## Work required
Output the data that follows, keeping every line identical.

++++ Data excerpt ++++

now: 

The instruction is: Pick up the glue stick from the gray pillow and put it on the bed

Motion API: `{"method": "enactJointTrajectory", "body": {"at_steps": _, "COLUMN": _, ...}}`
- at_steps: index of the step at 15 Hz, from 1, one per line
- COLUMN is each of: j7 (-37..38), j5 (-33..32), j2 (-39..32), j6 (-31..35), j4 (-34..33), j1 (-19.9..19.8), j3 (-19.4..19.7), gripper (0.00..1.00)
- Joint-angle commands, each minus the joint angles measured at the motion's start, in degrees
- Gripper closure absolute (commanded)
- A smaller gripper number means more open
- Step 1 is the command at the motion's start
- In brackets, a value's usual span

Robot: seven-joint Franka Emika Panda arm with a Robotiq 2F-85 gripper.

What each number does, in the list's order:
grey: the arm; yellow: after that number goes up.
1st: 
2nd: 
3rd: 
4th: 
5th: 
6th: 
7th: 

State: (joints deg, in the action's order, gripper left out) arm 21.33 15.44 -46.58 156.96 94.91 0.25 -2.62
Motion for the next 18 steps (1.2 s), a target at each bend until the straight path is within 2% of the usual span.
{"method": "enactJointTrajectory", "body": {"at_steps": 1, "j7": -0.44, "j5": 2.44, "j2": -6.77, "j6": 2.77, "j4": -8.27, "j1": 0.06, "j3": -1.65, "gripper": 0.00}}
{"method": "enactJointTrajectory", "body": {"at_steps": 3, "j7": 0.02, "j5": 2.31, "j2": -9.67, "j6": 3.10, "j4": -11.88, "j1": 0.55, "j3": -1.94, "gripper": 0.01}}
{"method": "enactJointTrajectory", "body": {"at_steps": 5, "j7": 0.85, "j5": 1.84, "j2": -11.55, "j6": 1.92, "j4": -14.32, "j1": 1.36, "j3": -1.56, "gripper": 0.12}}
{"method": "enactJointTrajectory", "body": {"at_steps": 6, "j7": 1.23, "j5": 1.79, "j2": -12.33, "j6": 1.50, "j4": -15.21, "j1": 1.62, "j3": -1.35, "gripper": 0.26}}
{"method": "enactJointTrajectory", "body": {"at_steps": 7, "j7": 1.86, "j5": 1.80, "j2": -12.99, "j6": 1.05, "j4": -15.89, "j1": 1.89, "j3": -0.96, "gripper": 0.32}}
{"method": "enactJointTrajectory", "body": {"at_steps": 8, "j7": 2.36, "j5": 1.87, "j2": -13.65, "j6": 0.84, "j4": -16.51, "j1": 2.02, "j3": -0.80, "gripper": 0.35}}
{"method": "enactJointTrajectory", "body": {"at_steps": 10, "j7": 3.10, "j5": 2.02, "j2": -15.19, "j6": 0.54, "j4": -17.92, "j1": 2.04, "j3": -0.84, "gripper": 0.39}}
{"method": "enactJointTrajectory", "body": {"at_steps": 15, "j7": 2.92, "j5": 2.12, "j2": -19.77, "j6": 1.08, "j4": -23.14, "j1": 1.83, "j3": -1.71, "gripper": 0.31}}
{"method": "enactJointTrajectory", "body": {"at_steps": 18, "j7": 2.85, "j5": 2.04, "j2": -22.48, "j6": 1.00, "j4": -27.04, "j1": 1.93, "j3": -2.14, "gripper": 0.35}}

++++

## Answer to this problem
now: 

The instruction is: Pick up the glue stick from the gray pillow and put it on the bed

Motion API: `{"method": "enactJointTrajectory", "body": {"at_steps": _, "COLUMN": _, ...}}`
- at_steps: index of the step at 15 Hz, from 1, one per line
- COLUMN is each of: j7 (-37..38), j5 (-33..32), j2 (-39..32), j6 (-31..35), j4 (-34..33), j1 (-19.9..19.8), j3 (-19.4..19.7), gripper (0.00..1.00)
- Joint-angle commands, each minus the joint angles measured at the motion's start, in degrees
- Gripper closure absolute (commanded)
- A smaller gripper number means more open
- Step 1 is the command at the motion's start
- In brackets, a value's usual span

Robot: seven-joint Franka Emika Panda arm with a Robotiq 2F-85 gripper.

What each number does, in the list's order:
grey: the arm; yellow: after that number goes up.
1st: 
2nd: 
3rd: 
4th: 
5th: 
6th: 
7th: 

State: (joints deg, in the action's order, gripper left out) arm 21.33 15.44 -46.58 156.96 94.91 0.25 -2.62
Motion for the next 18 steps (1.2 s), a target at each bend until the straight path is within 2% of the usual span.
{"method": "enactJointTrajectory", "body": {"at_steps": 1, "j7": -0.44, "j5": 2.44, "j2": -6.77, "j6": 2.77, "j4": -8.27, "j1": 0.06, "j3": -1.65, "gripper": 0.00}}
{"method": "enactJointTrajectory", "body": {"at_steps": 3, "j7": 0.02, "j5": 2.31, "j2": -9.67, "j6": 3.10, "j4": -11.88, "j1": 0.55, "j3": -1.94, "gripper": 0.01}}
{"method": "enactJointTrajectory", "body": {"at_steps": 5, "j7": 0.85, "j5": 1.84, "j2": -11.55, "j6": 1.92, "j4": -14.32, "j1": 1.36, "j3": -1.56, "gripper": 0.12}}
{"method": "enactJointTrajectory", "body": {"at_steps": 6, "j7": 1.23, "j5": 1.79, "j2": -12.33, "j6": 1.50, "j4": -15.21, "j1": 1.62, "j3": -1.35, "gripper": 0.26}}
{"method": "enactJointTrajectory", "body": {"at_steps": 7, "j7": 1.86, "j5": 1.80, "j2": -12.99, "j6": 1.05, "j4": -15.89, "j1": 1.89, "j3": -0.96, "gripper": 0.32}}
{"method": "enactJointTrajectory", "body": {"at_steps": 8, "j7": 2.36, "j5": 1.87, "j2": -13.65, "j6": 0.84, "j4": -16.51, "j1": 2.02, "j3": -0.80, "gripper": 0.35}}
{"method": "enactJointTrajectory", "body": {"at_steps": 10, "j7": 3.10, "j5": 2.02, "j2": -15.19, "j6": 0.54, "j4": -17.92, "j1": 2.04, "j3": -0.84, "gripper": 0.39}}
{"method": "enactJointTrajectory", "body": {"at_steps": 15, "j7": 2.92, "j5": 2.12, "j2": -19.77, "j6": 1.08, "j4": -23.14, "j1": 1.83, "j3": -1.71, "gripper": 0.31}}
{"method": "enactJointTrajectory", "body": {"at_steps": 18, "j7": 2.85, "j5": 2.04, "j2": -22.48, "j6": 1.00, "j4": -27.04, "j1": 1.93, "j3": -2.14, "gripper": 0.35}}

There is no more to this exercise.